### PROVIDED MATERIAL
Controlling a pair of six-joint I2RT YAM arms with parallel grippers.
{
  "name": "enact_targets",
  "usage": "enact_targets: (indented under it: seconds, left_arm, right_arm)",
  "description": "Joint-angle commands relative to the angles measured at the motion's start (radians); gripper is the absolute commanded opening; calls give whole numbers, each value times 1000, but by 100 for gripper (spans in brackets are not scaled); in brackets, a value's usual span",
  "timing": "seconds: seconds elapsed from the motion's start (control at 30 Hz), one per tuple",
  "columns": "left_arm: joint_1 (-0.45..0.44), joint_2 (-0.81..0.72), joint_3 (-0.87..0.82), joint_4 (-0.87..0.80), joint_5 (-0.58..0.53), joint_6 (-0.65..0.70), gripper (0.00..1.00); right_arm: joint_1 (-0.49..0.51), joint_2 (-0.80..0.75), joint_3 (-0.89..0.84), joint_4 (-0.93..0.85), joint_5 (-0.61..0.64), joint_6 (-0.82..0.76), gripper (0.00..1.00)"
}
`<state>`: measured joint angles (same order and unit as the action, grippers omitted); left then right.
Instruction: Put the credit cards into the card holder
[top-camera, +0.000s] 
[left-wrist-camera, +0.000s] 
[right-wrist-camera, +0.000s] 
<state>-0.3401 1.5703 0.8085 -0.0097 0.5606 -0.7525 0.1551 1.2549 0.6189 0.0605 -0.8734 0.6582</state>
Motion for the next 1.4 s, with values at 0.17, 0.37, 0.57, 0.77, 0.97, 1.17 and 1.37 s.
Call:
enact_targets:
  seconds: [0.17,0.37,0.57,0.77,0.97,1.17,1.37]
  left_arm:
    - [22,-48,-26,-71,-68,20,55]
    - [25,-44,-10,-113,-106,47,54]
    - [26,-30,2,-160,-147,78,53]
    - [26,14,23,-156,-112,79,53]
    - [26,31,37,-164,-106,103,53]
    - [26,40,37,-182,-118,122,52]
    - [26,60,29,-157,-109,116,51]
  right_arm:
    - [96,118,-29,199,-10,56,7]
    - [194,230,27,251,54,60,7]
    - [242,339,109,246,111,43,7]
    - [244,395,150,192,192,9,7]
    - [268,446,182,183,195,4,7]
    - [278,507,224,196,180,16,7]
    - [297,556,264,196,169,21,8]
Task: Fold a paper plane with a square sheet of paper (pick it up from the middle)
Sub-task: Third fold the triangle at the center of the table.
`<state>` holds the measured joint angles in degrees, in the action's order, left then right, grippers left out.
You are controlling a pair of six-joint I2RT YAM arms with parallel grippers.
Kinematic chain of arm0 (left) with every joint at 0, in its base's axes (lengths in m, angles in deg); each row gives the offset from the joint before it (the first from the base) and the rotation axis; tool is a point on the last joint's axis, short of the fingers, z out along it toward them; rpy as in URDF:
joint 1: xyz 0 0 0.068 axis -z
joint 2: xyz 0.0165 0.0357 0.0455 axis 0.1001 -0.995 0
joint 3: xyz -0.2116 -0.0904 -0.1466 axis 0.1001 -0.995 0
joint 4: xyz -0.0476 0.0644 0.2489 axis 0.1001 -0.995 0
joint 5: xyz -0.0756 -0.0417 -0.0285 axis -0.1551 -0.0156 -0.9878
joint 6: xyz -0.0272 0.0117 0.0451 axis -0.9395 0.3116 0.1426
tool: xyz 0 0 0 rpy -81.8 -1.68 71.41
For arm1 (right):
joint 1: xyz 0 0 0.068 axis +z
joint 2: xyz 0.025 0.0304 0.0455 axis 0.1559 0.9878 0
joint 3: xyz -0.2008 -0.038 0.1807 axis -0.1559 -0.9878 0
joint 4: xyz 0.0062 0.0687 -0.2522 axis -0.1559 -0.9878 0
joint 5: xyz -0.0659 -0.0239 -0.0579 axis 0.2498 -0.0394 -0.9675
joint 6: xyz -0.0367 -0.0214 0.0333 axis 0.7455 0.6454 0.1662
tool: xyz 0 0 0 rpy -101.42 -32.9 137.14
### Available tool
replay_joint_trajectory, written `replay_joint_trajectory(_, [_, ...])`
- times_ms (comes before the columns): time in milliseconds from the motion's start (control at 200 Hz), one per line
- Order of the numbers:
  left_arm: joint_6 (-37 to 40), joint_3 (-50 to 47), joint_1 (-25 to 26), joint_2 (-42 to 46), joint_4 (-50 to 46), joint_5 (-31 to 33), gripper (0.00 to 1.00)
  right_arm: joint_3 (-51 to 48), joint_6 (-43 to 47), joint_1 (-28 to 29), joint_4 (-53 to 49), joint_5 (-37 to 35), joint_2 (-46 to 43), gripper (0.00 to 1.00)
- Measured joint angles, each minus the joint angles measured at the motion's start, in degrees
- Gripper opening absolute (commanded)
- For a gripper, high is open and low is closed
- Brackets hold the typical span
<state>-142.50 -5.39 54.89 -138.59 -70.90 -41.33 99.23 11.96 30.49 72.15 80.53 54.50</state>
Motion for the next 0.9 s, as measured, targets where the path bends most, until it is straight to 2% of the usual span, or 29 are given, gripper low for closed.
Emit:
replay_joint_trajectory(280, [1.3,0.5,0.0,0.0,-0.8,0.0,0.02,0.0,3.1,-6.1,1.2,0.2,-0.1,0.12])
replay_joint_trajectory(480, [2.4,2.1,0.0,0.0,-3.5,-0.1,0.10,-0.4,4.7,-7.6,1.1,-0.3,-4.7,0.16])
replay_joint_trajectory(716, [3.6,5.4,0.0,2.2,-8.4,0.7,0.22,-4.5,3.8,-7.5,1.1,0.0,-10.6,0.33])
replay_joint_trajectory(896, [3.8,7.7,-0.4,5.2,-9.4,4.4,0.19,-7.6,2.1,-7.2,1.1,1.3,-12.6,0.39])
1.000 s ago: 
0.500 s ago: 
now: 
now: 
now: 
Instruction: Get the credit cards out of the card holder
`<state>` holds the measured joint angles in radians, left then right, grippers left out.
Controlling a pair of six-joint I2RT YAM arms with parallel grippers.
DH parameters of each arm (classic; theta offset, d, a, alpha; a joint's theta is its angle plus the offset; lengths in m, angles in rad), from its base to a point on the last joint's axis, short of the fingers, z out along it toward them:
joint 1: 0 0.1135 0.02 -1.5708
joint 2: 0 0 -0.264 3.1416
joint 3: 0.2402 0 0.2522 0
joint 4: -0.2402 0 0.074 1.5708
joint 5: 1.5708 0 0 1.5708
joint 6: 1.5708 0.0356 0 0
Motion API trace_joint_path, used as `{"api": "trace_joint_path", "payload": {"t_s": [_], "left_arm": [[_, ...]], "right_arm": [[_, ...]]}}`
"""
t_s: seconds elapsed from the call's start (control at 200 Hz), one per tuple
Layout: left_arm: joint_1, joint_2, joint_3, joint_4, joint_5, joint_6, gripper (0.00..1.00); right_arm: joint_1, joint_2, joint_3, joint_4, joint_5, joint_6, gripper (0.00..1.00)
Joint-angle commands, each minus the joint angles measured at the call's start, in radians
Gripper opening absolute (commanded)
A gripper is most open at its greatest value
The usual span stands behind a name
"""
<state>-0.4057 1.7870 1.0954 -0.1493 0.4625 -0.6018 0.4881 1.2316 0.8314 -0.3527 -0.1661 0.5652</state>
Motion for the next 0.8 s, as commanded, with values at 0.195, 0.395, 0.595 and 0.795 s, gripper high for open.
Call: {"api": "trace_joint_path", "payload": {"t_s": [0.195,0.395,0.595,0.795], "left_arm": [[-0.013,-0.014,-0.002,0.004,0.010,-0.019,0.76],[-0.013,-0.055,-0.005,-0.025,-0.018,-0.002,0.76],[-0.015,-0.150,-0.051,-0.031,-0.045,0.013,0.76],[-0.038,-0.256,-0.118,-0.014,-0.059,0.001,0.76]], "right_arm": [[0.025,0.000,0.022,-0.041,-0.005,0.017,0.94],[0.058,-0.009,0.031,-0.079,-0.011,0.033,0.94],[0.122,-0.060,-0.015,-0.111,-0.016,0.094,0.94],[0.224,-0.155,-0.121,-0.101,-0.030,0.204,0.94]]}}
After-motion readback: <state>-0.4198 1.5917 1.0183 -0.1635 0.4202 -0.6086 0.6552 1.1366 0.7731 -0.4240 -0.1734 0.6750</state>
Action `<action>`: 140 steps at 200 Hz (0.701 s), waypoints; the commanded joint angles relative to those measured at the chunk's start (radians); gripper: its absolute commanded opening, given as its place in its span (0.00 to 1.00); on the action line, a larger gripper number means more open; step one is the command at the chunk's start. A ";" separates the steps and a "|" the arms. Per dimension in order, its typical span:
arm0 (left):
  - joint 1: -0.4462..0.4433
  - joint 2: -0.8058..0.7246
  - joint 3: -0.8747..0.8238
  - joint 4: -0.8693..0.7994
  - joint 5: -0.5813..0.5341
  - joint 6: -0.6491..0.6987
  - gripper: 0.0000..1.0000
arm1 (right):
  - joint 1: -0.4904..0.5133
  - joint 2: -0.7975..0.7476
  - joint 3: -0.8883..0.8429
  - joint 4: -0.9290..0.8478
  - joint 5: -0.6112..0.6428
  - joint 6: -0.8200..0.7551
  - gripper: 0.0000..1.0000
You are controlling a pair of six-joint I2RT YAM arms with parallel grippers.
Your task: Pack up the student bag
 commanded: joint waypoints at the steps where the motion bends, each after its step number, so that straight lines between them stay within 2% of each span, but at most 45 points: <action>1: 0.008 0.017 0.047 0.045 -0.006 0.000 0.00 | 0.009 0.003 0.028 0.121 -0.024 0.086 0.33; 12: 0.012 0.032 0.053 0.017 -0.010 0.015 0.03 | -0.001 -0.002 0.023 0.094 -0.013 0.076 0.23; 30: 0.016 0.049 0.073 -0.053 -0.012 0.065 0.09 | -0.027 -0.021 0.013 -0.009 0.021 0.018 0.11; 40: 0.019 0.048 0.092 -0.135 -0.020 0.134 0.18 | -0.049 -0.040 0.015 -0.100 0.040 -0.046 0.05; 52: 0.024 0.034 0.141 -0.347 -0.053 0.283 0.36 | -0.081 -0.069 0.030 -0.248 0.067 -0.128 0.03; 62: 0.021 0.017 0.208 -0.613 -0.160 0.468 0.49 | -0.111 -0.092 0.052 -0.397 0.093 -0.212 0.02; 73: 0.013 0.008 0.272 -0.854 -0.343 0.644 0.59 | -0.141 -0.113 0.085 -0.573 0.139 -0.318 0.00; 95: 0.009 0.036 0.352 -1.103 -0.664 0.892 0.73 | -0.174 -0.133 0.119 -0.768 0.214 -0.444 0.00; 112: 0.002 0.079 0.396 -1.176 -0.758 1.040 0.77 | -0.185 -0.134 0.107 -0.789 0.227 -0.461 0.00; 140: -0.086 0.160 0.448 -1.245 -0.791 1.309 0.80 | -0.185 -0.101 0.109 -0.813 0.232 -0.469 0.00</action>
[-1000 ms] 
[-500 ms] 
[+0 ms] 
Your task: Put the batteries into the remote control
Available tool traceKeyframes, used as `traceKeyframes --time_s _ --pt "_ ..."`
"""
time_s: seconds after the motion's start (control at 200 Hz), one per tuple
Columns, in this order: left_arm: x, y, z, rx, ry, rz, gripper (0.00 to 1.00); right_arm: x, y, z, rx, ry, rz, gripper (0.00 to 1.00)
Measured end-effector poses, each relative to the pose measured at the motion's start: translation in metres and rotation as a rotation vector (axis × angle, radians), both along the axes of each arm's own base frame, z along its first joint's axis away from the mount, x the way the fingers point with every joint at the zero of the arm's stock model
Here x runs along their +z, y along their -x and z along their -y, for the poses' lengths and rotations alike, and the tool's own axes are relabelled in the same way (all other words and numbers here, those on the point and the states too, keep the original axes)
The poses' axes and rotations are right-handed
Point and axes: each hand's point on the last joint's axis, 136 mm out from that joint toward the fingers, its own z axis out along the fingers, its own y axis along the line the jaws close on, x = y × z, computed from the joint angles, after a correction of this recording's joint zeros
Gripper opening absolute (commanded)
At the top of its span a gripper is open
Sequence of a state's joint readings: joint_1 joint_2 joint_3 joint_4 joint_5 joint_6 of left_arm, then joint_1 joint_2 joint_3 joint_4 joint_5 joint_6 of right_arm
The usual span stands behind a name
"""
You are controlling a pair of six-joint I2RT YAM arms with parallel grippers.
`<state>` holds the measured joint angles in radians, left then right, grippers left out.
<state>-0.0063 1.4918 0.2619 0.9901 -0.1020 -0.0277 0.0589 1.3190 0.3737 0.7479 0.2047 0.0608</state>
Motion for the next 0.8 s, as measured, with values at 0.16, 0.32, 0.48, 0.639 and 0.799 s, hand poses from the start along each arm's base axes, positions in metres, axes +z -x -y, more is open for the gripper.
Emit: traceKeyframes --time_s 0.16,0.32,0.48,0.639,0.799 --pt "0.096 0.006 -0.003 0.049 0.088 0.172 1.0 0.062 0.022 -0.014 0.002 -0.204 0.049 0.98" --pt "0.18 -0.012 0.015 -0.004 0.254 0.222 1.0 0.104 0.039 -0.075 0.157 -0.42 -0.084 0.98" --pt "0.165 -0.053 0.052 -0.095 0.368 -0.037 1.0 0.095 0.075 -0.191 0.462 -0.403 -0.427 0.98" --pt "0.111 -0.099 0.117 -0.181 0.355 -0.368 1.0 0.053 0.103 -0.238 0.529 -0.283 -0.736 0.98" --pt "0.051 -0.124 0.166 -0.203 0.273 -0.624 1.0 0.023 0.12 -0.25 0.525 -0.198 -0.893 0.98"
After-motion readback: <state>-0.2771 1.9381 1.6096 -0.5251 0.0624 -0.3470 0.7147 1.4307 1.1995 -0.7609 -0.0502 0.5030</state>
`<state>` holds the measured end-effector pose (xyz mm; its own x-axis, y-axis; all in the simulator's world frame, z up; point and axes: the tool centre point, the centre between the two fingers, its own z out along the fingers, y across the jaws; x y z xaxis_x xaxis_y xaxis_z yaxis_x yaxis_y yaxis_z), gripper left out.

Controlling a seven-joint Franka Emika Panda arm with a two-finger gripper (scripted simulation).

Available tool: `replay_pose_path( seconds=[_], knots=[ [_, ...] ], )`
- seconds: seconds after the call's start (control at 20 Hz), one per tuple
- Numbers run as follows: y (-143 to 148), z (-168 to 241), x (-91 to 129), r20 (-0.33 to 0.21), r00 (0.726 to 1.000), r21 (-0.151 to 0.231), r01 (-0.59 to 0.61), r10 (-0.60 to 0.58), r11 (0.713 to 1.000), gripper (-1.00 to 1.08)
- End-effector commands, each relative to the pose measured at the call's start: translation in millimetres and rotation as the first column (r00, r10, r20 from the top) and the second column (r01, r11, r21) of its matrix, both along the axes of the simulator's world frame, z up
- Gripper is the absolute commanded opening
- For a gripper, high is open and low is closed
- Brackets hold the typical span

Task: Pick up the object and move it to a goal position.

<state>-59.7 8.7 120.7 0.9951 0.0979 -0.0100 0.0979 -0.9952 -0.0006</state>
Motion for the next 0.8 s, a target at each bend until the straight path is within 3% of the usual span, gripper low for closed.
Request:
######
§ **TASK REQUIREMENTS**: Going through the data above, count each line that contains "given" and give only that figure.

§ **OUTPUT OF THE TASK**: 2